Tuchler al mando de Inglaterra: ¿un táctico genial o un rehén de las expectativas?
Thomas Tuchler asumió oficialmente el cargo de entrenador de la selección inglesa. Su llegada fue uno de los cambios más significativos en el fútbol europeo. El entrenador alemán no planifica a largo plazo; viene para ganar, aquí y ahora. Su táctica es la formación 3-4-2-1, con un control firme del juego y la capacidad de adaptar el plan de juego a cada momento del partido. En el Chelsea, derrotó al City y ganó la Liga de Campeones. En el Bayern Munich, demostró que puede manejar a un equipo de élite. Ahora tiene a uno de los grupos más talentosos de futbolistas ingleses bajo su mando.

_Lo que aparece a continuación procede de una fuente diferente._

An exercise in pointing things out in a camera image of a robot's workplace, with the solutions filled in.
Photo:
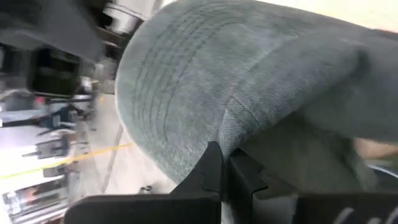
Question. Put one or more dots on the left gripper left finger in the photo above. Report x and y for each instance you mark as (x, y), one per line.
(140, 210)

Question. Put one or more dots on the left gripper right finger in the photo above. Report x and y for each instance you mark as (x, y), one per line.
(236, 174)

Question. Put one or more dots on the green cotton cap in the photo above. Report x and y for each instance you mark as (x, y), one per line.
(217, 77)

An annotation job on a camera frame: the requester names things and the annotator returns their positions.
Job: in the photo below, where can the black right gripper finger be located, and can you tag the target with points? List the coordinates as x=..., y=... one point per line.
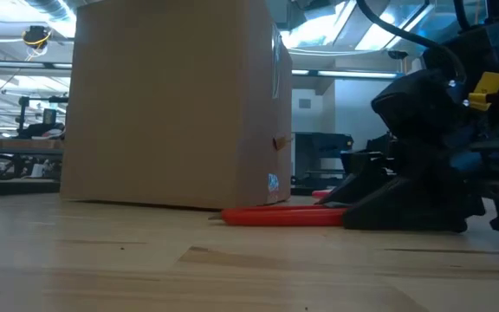
x=362, y=177
x=414, y=208

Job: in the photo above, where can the red box cutter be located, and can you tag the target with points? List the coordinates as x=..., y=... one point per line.
x=275, y=216

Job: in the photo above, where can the brown cardboard box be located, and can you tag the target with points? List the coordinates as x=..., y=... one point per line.
x=167, y=108

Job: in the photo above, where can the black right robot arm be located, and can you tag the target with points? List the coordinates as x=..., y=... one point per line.
x=483, y=47

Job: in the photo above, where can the black background cabinet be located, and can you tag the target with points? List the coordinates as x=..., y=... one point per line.
x=319, y=156

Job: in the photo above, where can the clear packing tape strip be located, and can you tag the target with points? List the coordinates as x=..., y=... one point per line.
x=276, y=60

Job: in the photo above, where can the wooden background workbench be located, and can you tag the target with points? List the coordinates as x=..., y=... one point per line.
x=15, y=145

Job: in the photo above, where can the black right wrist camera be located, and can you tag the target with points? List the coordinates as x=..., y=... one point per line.
x=414, y=104

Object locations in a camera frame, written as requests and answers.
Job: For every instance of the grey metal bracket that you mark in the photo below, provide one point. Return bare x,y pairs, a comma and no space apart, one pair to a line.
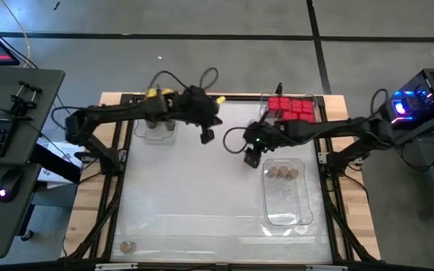
123,155
322,157

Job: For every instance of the small glass spice jar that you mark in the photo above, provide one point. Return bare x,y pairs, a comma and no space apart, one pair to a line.
283,171
294,173
127,246
272,172

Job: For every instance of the small black post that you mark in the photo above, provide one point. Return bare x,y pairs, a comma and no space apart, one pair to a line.
279,89

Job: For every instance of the black desk leg bar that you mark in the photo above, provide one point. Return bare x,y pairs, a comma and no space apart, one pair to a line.
57,164

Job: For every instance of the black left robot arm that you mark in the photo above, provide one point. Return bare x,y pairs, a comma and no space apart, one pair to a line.
107,113

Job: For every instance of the white paper sheet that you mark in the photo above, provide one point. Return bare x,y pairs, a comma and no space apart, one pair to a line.
66,150

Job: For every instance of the small clear plastic bin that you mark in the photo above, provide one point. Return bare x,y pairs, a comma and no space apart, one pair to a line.
263,107
156,138

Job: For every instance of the black clamp stand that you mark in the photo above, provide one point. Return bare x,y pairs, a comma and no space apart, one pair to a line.
17,102

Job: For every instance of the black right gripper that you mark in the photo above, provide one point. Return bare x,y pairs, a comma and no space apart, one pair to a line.
262,137

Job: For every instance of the black desk caster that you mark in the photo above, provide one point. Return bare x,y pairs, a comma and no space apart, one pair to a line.
27,235

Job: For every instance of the black computer mouse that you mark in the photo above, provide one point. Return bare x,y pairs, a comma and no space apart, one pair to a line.
10,184

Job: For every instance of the large clear plastic bin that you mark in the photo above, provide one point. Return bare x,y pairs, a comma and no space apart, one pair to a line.
288,207

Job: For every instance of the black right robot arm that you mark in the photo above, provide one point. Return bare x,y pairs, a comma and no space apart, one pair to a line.
326,128

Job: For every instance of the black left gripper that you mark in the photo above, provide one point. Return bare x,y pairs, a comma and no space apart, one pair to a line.
200,107

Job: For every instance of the yellow paper tag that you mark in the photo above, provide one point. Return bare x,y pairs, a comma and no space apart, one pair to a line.
220,100

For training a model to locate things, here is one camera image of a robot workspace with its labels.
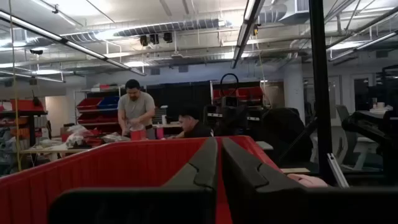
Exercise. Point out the black office chair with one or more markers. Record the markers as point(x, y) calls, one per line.
point(283, 130)

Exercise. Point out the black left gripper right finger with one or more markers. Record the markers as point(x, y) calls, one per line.
point(248, 186)

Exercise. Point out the standing person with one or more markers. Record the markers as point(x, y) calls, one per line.
point(136, 105)

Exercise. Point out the pink bottle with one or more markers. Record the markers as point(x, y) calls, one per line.
point(160, 132)

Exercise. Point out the grey office chair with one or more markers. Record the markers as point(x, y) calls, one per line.
point(345, 130)

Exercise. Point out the seated person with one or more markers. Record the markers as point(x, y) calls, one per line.
point(196, 130)

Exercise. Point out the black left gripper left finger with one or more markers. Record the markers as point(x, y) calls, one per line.
point(199, 174)

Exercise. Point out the long ceiling light strip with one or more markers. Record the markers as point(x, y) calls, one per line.
point(367, 43)
point(245, 31)
point(77, 46)

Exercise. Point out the small red bucket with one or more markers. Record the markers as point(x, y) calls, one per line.
point(138, 134)

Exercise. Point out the silver aluminium extrusion bar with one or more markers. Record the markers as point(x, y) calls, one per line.
point(338, 171)

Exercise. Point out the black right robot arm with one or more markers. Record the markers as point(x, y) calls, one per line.
point(363, 127)

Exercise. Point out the silver ventilation duct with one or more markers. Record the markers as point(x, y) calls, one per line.
point(161, 28)

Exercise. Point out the cluttered white work table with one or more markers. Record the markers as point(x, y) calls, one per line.
point(53, 148)

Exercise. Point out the pink foam slide sandal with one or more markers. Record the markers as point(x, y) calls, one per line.
point(308, 181)

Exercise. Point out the metal shelf with storage bins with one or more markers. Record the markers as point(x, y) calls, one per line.
point(96, 107)

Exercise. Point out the red ribbed plastic bin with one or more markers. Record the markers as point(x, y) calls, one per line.
point(109, 174)

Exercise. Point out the black aluminium rig frame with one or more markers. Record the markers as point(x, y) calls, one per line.
point(320, 93)

La principal tarea de Tuchler es convertir el potencial de los jugadores en estabilidad en los torneos. Sus fortalezas son su capacidad para manejar la psicología de los jugadores de alto nivel, su adaptación táctica a los rivales y su capacidad para elegir a los jugadores adecuados para el equipo. Los riesgos son su tendencia a la microgestión, sus altos requisitos para el equipo médico y analítico, y la presión inevitable de los medios de comunicación después de los primeros fracasos.
Inglaterra espera desde hace tiempo un trofeo. Tuchler no promete milagros, pero trae un sistema eficaz. Si logra encontrar el equilibrio entre la disciplina alemana y la libertad inglesa en el campo, los “tres leones” podrán superar los obstáculos de las semifinales de los grandes torneos. La cuestión es si la federación y los aficionados tendrán la paciencia necesaria, ya que los primeros resultados requerirán tiempo y decisiones tácticas precisas.